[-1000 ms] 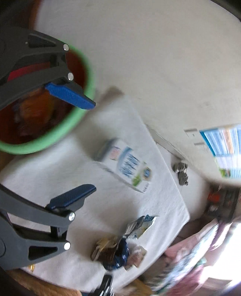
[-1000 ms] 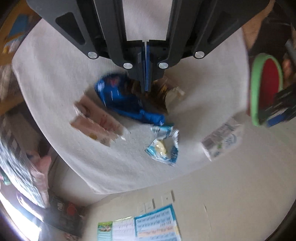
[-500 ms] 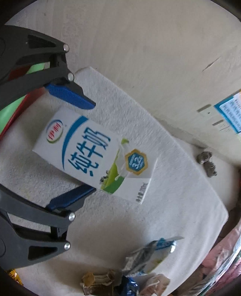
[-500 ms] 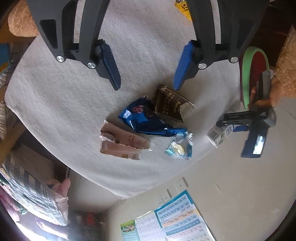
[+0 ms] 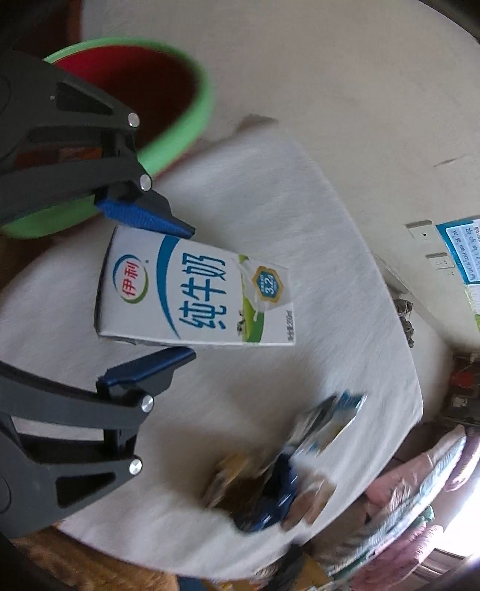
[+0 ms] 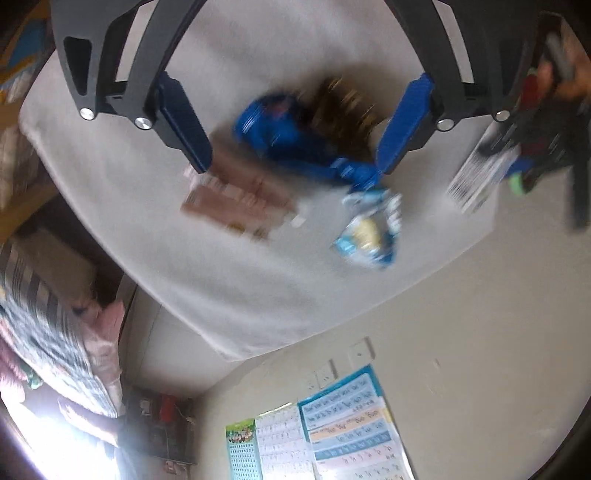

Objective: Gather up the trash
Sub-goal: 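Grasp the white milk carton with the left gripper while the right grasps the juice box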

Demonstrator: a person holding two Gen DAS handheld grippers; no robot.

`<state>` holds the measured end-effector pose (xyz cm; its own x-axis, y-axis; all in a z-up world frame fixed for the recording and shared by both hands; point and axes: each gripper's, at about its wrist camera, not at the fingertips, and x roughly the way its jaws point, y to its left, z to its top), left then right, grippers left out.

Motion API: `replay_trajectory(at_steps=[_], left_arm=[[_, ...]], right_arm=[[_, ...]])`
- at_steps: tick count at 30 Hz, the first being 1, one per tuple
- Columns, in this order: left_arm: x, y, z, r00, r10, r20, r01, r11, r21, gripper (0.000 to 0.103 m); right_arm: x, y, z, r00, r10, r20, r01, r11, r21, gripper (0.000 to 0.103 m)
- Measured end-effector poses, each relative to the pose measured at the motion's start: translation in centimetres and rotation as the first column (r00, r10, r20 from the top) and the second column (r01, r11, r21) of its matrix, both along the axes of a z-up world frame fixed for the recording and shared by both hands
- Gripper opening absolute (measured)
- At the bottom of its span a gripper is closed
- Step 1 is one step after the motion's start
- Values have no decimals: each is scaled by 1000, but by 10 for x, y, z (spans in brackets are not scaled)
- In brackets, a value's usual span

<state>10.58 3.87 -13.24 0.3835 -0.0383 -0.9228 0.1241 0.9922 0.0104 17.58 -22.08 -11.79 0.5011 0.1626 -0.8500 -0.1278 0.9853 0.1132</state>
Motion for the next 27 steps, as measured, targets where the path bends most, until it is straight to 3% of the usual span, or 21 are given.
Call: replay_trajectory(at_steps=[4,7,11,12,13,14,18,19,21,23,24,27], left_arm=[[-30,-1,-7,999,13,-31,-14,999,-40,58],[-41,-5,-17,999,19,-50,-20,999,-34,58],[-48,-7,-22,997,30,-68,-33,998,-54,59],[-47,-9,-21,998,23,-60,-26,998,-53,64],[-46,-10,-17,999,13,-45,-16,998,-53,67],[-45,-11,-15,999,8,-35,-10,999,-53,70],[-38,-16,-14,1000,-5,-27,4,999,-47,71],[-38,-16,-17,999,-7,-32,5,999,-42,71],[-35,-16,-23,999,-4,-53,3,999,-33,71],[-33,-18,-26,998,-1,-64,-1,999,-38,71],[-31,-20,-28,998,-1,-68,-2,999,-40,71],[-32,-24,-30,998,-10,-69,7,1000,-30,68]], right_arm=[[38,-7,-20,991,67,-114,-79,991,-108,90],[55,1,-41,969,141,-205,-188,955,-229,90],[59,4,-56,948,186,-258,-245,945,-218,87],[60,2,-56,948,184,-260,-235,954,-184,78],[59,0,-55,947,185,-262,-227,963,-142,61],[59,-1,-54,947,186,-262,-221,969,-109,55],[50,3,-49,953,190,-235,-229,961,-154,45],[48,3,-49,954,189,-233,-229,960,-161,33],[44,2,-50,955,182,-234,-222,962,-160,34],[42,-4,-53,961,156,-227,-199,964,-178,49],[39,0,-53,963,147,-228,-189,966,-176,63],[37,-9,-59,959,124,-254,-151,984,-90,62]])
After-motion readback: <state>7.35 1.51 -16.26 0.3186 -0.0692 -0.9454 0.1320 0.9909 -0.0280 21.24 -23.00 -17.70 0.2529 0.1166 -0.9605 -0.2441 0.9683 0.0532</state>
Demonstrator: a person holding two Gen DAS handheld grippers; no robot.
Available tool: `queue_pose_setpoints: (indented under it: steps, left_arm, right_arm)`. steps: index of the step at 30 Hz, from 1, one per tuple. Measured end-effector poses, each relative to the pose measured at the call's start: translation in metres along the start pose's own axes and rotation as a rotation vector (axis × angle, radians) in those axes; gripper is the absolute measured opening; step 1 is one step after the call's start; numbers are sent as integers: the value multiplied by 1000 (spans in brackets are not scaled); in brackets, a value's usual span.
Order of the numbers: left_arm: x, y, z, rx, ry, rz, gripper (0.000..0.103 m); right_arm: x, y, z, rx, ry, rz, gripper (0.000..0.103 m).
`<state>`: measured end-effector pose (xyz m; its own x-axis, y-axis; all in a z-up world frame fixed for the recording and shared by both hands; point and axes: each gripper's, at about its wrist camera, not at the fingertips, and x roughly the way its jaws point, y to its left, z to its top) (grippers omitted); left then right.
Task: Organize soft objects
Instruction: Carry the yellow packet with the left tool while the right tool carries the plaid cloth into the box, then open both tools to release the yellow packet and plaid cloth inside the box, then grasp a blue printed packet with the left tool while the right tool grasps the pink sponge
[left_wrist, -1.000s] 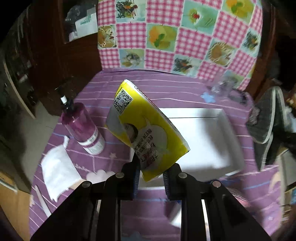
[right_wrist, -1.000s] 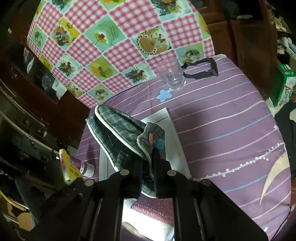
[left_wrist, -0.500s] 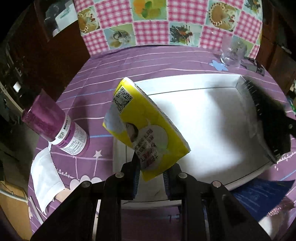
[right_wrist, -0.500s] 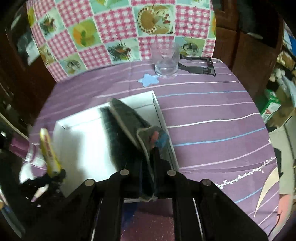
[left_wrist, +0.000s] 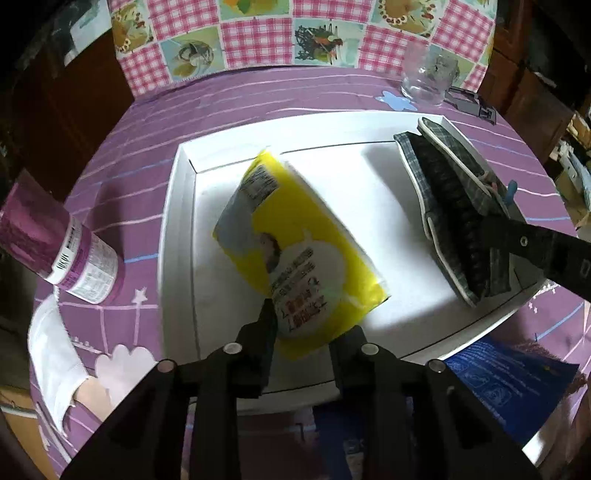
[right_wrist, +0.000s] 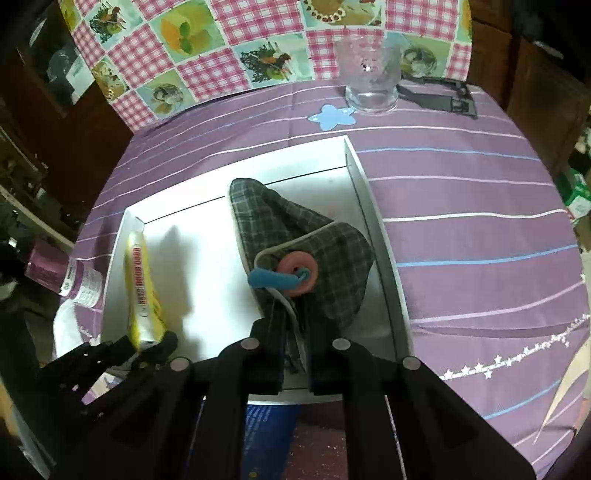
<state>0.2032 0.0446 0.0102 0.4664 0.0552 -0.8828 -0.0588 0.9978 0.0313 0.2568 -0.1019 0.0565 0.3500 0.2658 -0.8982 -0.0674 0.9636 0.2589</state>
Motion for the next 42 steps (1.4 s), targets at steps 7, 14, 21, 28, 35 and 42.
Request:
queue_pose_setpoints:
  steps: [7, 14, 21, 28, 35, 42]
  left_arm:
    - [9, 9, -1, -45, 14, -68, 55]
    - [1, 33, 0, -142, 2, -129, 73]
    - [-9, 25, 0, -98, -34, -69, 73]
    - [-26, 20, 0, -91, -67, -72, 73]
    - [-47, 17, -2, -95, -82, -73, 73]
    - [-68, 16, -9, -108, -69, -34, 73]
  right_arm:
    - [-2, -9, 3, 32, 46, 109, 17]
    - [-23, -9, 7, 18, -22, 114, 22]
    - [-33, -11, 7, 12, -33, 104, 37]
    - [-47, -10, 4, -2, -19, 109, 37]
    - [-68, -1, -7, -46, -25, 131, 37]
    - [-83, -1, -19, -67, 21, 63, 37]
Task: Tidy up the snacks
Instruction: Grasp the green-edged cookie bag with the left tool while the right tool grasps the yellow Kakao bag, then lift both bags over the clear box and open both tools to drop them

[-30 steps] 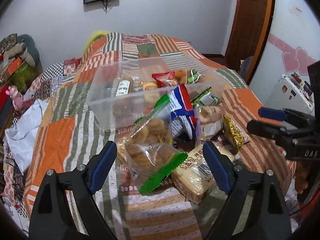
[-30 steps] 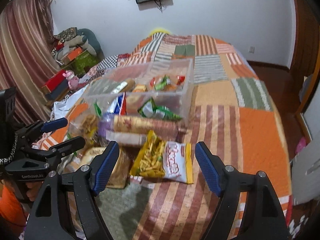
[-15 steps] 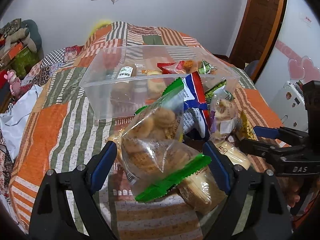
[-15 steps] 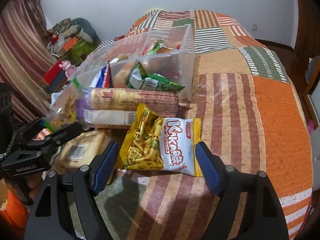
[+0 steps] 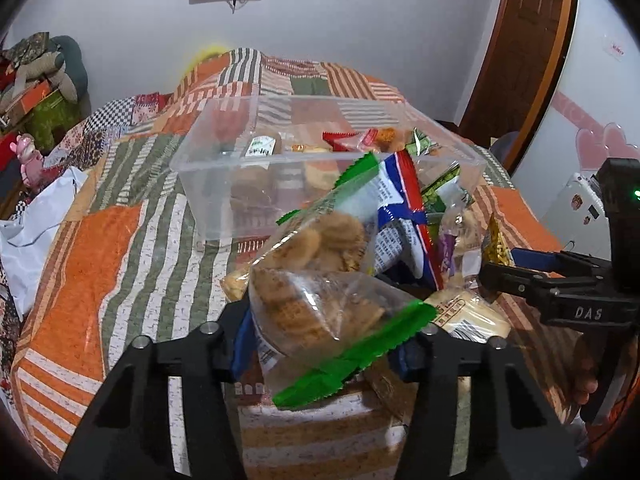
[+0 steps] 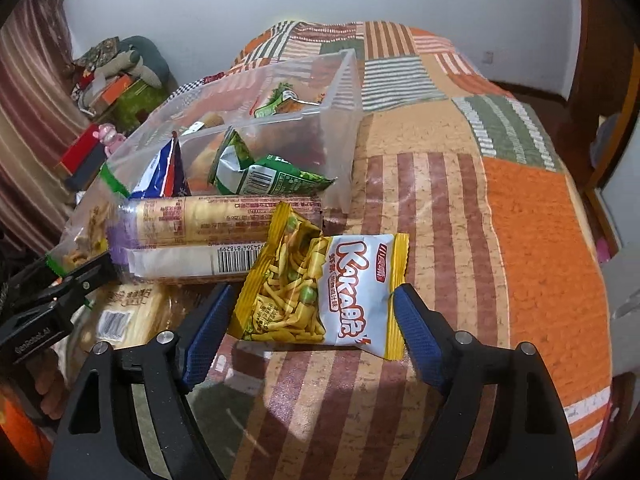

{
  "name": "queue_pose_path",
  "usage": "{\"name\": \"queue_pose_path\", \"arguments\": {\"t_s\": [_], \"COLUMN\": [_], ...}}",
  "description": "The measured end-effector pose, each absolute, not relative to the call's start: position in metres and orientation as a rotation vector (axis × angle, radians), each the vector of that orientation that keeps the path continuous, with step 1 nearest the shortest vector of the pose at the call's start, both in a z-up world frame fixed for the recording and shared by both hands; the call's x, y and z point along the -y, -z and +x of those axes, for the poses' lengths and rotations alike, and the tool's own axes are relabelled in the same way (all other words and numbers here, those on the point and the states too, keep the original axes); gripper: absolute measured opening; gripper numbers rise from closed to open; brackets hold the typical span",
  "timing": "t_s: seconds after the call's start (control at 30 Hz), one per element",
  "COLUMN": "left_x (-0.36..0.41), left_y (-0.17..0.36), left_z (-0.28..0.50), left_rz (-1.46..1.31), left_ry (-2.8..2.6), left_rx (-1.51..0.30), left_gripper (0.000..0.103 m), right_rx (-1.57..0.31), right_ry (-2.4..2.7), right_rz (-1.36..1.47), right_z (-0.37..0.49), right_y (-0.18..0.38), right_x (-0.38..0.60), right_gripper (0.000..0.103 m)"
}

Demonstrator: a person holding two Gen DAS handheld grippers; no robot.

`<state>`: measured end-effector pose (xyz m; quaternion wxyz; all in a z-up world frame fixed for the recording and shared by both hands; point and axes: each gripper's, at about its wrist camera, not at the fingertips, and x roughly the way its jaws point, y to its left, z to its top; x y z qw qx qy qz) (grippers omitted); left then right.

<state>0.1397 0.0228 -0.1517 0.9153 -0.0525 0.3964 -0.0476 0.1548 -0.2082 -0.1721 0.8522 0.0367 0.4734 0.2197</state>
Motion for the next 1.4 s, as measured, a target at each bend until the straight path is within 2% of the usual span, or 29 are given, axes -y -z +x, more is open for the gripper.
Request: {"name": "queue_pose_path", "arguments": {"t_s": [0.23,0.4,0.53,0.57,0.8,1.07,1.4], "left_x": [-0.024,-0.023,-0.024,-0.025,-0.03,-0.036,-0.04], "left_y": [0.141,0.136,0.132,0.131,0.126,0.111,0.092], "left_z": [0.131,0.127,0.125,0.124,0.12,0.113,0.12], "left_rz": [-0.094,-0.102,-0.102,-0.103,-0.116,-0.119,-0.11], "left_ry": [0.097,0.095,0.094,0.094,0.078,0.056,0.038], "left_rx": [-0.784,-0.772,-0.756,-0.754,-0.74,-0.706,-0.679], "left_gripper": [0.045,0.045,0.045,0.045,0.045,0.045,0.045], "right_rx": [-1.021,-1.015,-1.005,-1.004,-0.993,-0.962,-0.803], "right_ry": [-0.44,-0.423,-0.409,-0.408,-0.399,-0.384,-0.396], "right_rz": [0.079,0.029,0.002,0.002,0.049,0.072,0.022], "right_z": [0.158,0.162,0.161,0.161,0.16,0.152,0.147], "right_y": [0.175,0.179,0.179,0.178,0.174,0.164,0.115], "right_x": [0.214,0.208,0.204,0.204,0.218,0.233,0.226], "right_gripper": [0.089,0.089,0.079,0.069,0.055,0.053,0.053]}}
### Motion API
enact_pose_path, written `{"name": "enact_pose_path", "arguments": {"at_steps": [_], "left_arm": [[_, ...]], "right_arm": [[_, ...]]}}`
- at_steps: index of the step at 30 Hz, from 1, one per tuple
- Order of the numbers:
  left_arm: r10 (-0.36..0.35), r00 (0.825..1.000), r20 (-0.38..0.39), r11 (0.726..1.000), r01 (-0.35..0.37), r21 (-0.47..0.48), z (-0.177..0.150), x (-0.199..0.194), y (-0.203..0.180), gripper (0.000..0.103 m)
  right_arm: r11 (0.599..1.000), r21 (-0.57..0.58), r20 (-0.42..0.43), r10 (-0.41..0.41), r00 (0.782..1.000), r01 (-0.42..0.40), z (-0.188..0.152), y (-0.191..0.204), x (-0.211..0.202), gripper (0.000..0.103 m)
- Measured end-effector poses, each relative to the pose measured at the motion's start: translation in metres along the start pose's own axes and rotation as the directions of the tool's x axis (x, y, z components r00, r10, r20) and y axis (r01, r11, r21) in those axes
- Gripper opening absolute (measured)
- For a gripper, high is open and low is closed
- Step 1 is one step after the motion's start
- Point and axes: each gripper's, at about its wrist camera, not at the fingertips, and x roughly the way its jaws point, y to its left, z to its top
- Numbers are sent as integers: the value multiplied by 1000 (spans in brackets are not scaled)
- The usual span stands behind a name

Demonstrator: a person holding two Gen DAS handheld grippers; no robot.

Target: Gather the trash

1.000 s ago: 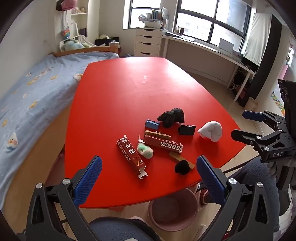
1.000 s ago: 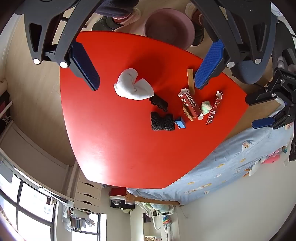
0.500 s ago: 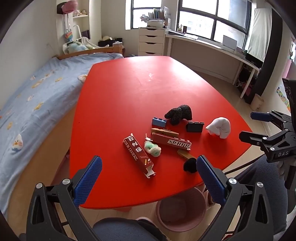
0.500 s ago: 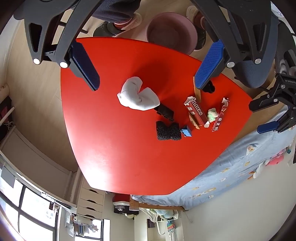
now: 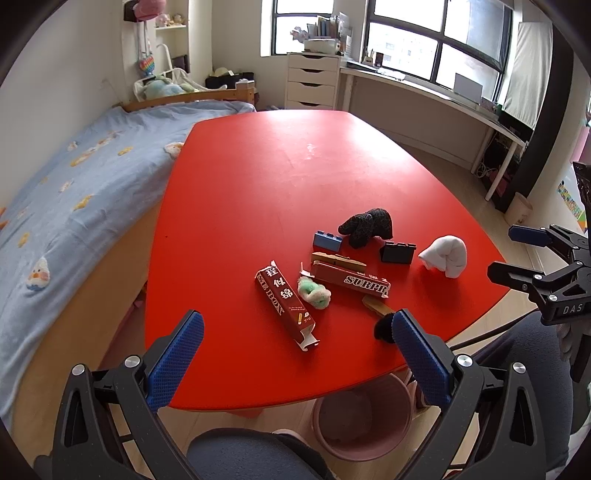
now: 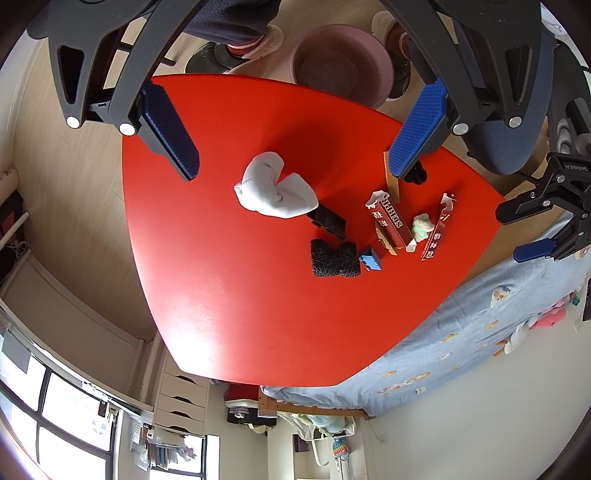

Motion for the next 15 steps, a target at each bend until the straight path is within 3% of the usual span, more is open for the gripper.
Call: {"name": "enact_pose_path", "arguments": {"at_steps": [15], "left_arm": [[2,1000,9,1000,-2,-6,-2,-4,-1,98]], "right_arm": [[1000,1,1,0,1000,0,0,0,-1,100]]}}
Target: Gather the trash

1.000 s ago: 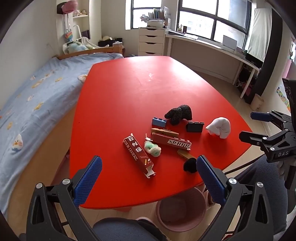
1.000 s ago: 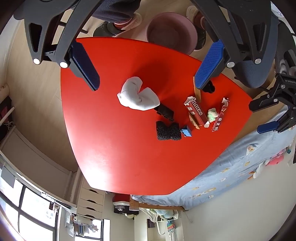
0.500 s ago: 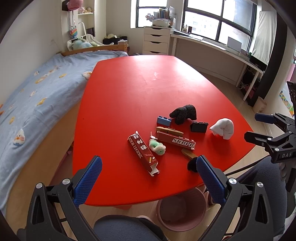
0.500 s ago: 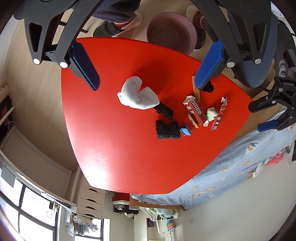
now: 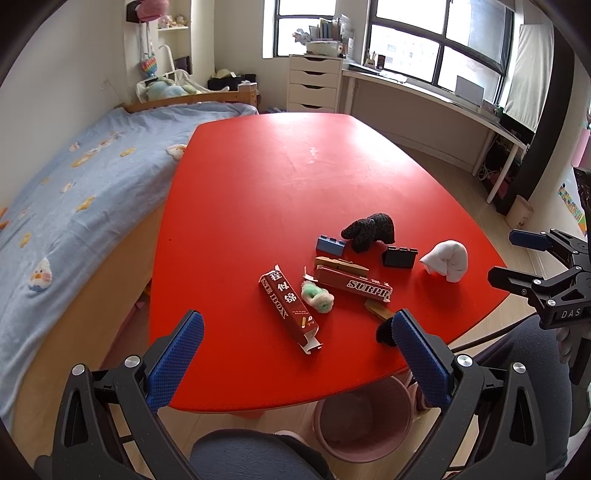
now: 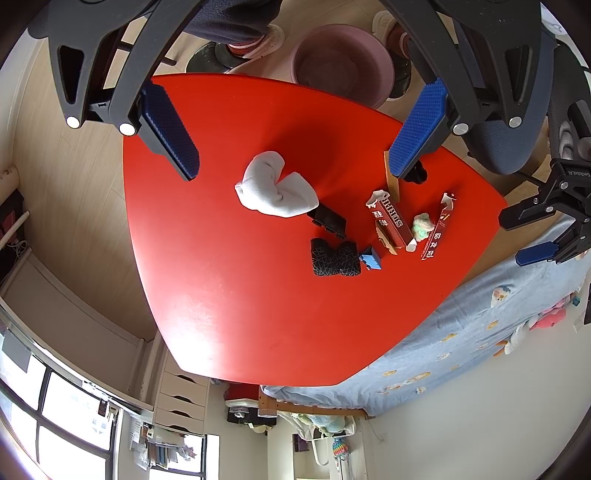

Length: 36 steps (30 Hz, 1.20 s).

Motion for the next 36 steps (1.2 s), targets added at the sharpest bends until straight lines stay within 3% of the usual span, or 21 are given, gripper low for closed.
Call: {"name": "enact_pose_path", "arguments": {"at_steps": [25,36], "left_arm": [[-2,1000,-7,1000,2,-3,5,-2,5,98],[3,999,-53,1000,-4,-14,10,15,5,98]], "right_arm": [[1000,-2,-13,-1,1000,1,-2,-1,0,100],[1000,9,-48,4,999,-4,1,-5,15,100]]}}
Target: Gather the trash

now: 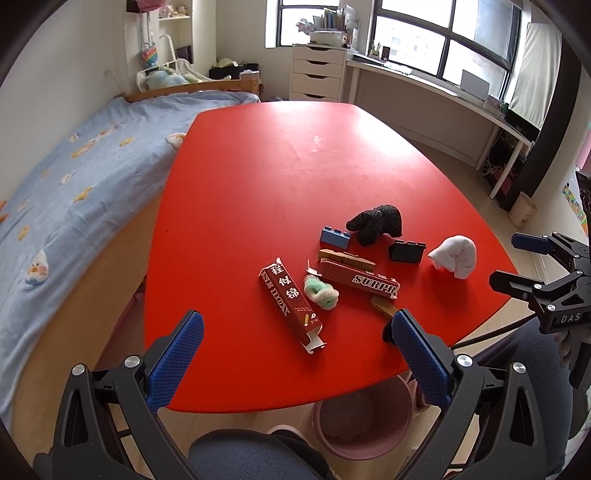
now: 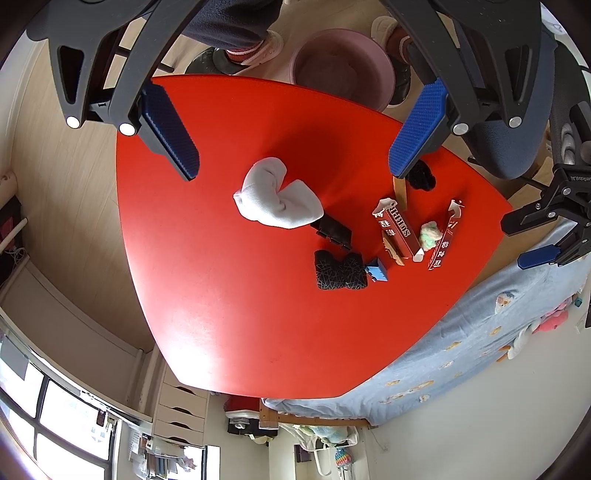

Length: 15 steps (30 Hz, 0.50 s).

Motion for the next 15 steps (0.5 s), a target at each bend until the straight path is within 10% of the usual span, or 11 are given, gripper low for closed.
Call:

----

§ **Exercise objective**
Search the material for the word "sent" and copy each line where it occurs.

§ **Solution for this task**
Available tool: `queue_pose_setpoints: (indented under it: steps, left_arm, right_arm)`. steps: index of the step at 30 Hz, from 1, one per tuple. Measured end-effector poses, each relative to the pose measured at the call's start: translation in metres along the start pose's own axes and rotation as a rotation vector (axis × angle, radians) in those axes; gripper is the absolute measured opening; step 1 is one step after the call's start; numbers are sent as integers: the value multiplied by 1000 (spans in brackets are not scaled); in brackets, a value's usual span.
- Numbers are sent as integers: the value multiplied by 1000 (spans in brackets are not scaled)

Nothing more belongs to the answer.